NZ History • 60 • 20 students • Created with AI following Aligned with New Zealand Curriculum
This is lesson 4 of 20 in the unit "Contested Histories: My Lai". Lesson Title: Eyewitness Accounts and Testimonies Lesson Description: Analyze primary sources, including eyewitness accounts and testimonies from soldiers and survivors of the My Lai Massacre.
Focus: Aotearoa New Zealand Histories within global contexts, aligned with the revised NCEA History Learning Matrix and Achievement Standards (e.g., AS91229 or AS91379 – “Examine a significant historical event ...”)
In this 60-minute lesson, students will critically engage with primary source eyewitness testimonies from both American soldiers and Vietnamese survivors of the 1968 My Lai Massacre. They will evaluate bias, reliability, and historical significance, and begin to formulate their own judgment about how the massacre is remembered and contested.
Through culturally responsive, inquiry-based learning and collaborative activity, students will develop a deeper appreciation for varied perspectives, including concepts relevant to Aotearoa such as tuakiri (identity) and collective maumaharatanga (collective memory).

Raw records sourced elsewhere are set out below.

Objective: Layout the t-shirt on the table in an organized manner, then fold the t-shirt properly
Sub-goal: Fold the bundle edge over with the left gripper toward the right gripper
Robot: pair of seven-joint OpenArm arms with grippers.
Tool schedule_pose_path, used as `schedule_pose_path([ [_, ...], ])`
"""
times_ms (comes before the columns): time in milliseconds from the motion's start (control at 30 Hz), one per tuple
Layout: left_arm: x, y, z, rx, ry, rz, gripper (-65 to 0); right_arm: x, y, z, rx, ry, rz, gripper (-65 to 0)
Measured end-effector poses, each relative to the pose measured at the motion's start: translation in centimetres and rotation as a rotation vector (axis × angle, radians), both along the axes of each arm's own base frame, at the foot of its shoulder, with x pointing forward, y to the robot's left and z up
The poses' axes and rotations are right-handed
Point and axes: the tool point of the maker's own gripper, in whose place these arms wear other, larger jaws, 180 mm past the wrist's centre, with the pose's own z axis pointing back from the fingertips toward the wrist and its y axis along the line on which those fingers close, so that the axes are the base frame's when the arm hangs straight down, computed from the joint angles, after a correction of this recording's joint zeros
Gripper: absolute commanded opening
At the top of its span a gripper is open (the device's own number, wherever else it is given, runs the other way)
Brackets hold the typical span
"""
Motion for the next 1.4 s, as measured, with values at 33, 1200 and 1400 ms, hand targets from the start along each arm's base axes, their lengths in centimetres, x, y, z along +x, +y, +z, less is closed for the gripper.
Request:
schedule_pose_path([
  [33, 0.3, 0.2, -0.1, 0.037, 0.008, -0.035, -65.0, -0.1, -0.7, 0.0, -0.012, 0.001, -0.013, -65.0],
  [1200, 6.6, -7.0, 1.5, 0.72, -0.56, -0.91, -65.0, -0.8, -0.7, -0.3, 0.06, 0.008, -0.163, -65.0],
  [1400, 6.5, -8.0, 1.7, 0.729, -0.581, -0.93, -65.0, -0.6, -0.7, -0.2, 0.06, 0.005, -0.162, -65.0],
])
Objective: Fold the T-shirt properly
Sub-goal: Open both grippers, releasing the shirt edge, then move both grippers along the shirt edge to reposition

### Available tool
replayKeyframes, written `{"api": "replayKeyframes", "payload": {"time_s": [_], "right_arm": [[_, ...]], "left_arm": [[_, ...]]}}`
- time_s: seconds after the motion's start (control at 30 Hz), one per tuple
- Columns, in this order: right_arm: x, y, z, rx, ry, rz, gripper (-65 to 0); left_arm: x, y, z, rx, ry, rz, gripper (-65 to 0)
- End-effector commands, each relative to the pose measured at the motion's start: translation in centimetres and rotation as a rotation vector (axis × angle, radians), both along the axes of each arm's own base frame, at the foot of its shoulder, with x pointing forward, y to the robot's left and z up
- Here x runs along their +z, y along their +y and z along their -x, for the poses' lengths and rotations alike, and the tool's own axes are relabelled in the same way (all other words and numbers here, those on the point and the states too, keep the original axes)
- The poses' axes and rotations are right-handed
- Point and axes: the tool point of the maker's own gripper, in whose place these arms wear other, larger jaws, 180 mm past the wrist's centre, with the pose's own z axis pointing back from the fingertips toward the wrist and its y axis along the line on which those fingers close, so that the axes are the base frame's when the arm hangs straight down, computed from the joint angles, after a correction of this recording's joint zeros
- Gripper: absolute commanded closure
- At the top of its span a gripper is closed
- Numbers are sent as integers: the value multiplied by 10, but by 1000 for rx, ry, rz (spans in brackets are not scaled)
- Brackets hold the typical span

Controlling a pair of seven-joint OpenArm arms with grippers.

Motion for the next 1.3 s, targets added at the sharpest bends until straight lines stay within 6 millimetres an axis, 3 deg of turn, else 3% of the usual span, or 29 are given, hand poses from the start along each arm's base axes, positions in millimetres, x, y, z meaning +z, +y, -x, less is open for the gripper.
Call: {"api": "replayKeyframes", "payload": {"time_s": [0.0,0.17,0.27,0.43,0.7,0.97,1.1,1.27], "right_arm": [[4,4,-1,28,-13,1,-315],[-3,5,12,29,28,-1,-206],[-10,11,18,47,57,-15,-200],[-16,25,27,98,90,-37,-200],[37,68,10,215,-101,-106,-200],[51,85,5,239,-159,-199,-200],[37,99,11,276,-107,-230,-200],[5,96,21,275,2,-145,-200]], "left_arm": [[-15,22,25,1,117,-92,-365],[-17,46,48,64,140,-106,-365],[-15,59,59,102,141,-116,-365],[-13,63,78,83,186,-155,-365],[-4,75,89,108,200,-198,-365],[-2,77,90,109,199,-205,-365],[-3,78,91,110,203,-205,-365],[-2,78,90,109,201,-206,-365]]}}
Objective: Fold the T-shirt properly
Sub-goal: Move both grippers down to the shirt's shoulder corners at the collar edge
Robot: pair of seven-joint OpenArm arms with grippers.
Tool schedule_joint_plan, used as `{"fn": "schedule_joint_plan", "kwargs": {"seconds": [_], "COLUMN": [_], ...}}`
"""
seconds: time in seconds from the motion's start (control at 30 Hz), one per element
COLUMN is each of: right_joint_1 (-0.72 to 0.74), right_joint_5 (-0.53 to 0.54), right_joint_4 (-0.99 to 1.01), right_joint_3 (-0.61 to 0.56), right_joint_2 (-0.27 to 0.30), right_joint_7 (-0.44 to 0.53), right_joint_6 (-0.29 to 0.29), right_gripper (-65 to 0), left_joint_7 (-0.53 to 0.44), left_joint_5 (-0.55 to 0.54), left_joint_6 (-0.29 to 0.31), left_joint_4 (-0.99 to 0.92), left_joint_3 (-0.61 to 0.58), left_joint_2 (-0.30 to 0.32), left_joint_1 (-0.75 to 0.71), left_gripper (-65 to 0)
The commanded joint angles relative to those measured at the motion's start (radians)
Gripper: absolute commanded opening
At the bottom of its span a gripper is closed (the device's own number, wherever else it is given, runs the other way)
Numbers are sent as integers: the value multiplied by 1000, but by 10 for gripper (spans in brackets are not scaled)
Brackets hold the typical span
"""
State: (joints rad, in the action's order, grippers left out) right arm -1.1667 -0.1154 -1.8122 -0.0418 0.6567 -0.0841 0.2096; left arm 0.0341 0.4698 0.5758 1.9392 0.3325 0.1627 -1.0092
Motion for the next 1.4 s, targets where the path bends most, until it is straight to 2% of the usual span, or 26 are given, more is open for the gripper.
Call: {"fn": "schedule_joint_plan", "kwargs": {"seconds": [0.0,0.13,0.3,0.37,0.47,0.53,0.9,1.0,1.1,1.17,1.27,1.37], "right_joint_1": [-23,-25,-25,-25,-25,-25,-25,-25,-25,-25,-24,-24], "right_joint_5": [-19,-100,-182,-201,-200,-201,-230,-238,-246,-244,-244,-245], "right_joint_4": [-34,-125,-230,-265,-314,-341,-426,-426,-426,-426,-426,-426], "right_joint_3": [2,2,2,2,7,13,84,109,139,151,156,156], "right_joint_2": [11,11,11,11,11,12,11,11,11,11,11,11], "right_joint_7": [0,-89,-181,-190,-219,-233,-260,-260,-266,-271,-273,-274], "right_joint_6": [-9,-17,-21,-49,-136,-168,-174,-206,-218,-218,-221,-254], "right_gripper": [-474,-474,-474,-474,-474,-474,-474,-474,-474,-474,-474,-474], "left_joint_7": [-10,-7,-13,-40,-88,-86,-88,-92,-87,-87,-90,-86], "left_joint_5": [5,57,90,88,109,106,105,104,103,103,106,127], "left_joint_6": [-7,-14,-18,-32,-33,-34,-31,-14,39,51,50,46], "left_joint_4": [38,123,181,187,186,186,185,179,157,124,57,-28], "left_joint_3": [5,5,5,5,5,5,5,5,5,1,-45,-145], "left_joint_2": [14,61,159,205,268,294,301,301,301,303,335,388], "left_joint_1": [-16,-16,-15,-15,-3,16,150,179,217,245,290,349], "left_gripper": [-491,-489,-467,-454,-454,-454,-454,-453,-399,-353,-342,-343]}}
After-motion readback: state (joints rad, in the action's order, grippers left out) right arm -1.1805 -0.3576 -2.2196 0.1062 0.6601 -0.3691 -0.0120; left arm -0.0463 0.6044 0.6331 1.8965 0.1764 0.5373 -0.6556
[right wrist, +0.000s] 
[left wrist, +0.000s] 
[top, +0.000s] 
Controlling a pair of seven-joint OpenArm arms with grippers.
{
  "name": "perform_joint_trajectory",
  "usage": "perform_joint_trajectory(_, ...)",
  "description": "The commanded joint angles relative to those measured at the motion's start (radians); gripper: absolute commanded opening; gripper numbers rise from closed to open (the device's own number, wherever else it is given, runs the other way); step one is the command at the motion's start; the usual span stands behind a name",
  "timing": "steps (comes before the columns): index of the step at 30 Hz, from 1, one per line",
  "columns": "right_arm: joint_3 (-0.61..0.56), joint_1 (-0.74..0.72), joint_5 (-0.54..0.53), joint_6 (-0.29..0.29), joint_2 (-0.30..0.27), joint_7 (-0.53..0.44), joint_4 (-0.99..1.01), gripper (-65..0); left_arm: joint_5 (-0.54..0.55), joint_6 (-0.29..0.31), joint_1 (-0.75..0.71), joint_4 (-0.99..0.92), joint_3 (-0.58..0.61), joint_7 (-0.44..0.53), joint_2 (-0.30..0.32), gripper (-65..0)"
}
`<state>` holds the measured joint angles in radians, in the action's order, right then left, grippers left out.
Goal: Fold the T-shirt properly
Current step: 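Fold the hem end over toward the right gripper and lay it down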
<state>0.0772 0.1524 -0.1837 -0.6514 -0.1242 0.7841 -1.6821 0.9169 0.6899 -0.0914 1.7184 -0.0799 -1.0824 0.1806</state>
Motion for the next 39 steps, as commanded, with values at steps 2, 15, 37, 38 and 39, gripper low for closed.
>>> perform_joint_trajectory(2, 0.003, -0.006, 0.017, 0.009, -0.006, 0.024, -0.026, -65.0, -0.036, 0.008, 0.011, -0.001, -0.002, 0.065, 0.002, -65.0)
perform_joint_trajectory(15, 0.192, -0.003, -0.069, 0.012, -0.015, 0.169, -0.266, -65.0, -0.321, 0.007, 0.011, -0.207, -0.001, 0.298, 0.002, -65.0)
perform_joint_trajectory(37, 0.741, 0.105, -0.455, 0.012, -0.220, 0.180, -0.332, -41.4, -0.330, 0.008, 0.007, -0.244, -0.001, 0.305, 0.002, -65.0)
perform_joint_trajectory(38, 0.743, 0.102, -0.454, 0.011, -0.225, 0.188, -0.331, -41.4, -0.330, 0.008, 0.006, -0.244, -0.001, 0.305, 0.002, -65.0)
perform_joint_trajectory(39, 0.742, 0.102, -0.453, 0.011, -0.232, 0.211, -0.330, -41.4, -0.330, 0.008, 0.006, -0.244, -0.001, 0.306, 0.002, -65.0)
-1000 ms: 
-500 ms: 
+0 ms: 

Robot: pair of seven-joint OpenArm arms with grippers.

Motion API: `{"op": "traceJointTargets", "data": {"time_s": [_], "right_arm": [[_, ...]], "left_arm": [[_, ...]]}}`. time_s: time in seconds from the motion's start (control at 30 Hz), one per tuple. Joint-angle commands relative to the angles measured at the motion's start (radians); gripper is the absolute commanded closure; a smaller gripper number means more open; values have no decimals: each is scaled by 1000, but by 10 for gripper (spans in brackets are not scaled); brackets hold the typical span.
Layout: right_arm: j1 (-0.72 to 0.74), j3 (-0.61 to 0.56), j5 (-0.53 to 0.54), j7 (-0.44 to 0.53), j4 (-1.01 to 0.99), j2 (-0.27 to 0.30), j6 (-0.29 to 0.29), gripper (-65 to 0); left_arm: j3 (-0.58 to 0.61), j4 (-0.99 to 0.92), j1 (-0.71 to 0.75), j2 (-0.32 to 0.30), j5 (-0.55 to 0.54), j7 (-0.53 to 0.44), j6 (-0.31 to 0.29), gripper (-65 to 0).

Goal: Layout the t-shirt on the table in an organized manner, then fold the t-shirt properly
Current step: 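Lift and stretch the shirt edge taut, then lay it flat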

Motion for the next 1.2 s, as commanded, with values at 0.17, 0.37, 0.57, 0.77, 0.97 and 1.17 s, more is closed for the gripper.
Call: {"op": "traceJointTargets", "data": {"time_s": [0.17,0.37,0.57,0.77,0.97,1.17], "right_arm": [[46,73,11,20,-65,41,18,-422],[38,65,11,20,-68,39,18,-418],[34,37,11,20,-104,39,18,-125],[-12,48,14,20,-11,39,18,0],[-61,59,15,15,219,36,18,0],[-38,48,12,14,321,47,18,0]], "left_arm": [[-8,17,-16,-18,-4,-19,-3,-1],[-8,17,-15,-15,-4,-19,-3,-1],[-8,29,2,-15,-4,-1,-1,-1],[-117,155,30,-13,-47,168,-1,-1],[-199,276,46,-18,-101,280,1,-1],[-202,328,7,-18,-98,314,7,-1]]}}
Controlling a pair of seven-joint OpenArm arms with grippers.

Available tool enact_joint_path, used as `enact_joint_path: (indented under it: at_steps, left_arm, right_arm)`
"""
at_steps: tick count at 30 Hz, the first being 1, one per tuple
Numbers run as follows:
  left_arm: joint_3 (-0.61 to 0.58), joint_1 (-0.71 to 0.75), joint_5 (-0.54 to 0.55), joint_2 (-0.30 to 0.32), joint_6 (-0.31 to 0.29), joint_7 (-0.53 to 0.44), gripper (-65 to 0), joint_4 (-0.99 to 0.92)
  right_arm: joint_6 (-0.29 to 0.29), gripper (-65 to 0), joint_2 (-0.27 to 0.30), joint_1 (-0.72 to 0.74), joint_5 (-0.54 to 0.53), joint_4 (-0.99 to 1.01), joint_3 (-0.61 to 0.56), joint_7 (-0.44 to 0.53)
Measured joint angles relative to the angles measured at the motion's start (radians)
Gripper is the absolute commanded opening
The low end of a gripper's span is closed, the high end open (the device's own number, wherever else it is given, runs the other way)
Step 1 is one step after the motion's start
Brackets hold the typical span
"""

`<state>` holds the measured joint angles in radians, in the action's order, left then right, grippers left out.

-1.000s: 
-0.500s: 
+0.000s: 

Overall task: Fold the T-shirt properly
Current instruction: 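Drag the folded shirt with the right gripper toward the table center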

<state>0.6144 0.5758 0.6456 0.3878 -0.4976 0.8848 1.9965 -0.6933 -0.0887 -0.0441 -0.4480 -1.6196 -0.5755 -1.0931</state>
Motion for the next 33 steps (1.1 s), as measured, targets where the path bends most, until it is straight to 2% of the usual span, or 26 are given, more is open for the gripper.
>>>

By the end of the lesson, ākonga will be able to:
Students can:
| Time | Activity | Description |
|---|---|---|
| 0–10 mins | Whakawhanaungatanga & Scene Setting | Begin with karakia (optional), followed by class check-in. Activate prior learning with a brief recall of Lesson 3: the events of My Lai. Prompt students with a provocative image and the question: "Whose story will history remember?" |
| 10–20 mins | Group Source Dive: Soldiers vs Civilians | In pairs, students receive two contrasting testimonies (one from a GI, one from a Vietnamese survivor). They skim-read and annotate using colour codes: red for emotion, green for factual info, and blue for opinion/judgment. Teacher roves and prompts deeper questioning. |
| 20–35 mins | Insight Circles: Bias and Voice | Students are grouped into 2 concentric circles – inner circle shares their annotated insights aloud, engaging in critical discussion. Outer circle listens and takes structured notes on bias, reliability, and silences. After 7 mins, the groups rotate. |
| 35–45 mins | Collective Memory Construction | Each group uses a shared whiteboard or Jamboard to build a visual representation of the My Lai story from multiple testimonies. Students must decide: What goes in? What stays out? Why? Introduce concepts of collective maumaharatanga and contested memory. |
| 45–55 mins | Think-Pair-Write | Prompt: “What makes an eyewitness account reliable, and what makes it powerful?” Students write for 5 mins individually, then pair-share. Teacher collects oral or written quotes for wall display (“Voices of My Lai” board). |
| 55–60 mins | Reflection & Signal | Conclude with a quick thumbs-up/side/down check-in on today's learning. Prompt students to think ahead: How do governments shape memory about events like this? Also, remind them to bring a media source next lesson for propaganda analysis. |
Students’ annotations, oral contributions in Insight Circles, and final visual memory map can be used as formative assessment evidence toward understanding and using evidence to explain historical perspectives, aligned with NCEA History standards.
Lesson 5: Framing the Story – Propaganda and Media Response to My Lai
Students will explore how governments and media outlets shaped public memory and understanding of My Lai during the Vietnam War period.
Let us teach our students to listen with empathy, speak with accuracy, and question with courage.